### What the task requires
Retype all of the lines below with no changes.
--- Provided material ---
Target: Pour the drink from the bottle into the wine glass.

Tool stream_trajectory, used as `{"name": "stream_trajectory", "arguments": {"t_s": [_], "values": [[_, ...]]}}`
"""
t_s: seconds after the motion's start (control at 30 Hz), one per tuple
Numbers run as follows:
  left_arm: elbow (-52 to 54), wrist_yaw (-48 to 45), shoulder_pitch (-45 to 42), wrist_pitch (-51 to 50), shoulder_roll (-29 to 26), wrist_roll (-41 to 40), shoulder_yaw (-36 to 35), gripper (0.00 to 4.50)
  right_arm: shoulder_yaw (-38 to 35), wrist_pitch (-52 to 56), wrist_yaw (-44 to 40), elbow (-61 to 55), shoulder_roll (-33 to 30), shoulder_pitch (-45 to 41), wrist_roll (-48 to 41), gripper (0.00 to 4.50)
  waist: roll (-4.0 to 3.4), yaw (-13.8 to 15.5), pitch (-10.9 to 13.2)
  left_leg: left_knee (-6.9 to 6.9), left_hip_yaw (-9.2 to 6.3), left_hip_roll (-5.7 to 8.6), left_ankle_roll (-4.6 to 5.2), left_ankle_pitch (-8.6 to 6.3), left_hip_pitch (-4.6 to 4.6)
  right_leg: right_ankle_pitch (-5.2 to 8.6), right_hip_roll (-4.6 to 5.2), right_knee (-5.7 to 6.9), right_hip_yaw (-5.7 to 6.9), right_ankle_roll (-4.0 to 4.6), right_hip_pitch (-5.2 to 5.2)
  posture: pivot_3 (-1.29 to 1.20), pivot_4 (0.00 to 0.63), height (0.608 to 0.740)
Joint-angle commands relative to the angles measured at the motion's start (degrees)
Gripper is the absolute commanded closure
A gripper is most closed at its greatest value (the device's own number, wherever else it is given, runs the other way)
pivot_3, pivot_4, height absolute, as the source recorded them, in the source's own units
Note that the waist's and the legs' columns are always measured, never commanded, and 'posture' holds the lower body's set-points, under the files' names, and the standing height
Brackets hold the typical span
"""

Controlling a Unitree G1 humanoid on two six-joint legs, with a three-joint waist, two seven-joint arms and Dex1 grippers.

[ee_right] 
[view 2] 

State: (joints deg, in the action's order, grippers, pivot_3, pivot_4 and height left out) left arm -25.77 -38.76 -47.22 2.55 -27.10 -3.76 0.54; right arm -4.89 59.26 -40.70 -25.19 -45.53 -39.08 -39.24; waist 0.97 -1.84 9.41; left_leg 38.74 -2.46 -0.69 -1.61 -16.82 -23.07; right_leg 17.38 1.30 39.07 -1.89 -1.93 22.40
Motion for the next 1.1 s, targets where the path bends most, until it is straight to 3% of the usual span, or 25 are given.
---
### Result below
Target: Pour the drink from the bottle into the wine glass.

Tool stream_trajectory, used as `{"name": "stream_trajectory", "arguments": {"t_s": [_], "values": [[_, ...]]}}`
"""
t_s: seconds after the motion's start (control at 30 Hz), one per tuple
Numbers run as follows:
  left_arm: elbow (-52 to 54), wrist_yaw (-48 to 45), shoulder_pitch (-45 to 42), wrist_pitch (-51 to 50), shoulder_roll (-29 to 26), wrist_roll (-41 to 40), shoulder_yaw (-36 to 35), gripper (0.00 to 4.50)
  right_arm: shoulder_yaw (-38 to 35), wrist_pitch (-52 to 56), wrist_yaw (-44 to 40), elbow (-61 to 55), shoulder_roll (-33 to 30), shoulder_pitch (-45 to 41), wrist_roll (-48 to 41), gripper (0.00 to 4.50)
  waist: roll (-4.0 to 3.4), yaw (-13.8 to 15.5), pitch (-10.9 to 13.2)
  left_leg: left_knee (-6.9 to 6.9), left_hip_yaw (-9.2 to 6.3), left_hip_roll (-5.7 to 8.6), left_ankle_roll (-4.6 to 5.2), left_ankle_pitch (-8.6 to 6.3), left_hip_pitch (-4.6 to 4.6)
  right_leg: right_ankle_pitch (-5.2 to 8.6), right_hip_roll (-4.6 to 5.2), right_knee (-5.7 to 6.9), right_hip_yaw (-5.7 to 6.9), right_ankle_roll (-4.0 to 4.6), right_hip_pitch (-5.2 to 5.2)
  posture: pivot_3 (-1.29 to 1.20), pivot_4 (0.00 to 0.63), height (0.608 to 0.740)
Joint-angle commands relative to the angles measured at the motion's start (degrees)
Gripper is the absolute commanded closure
A gripper is most closed at its greatest value (the device's own number, wherever else it is given, runs the other way)
pivot_3, pivot_4, height absolute, as the source recorded them, in the source's own units
Note that the waist's and the legs' columns are always measured, never commanded, and 'posture' holds the lower body's set-points, under the files' names, and the standing height
Brackets hold the typical span
"""

Controlling a Unitree G1 humanoid on two six-joint legs, with a three-joint waist, two seven-joint arms and Dex1 grippers.

[ee_right] 
[view 2] 

State: (joints deg, in the action's order, grippers, pivot_3, pivot_4 and height left out) left arm -25.77 -38.76 -47.22 2.55 -27.10 -3.76 0.54; right arm -4.89 59.26 -40.70 -25.19 -45.53 -39.08 -39.24; waist 0.97 -1.84 9.41; left_leg 38.74 -2.46 -0.69 -1.61 -16.82 -23.07; right_leg 17.38 1.30 39.07 -1.89 -1.93 22.40
Motion for the next 1.1 s, targets where the path bends most, until it is straight to 3% of the usual span, or 25 are given.

The exercise was answered completely.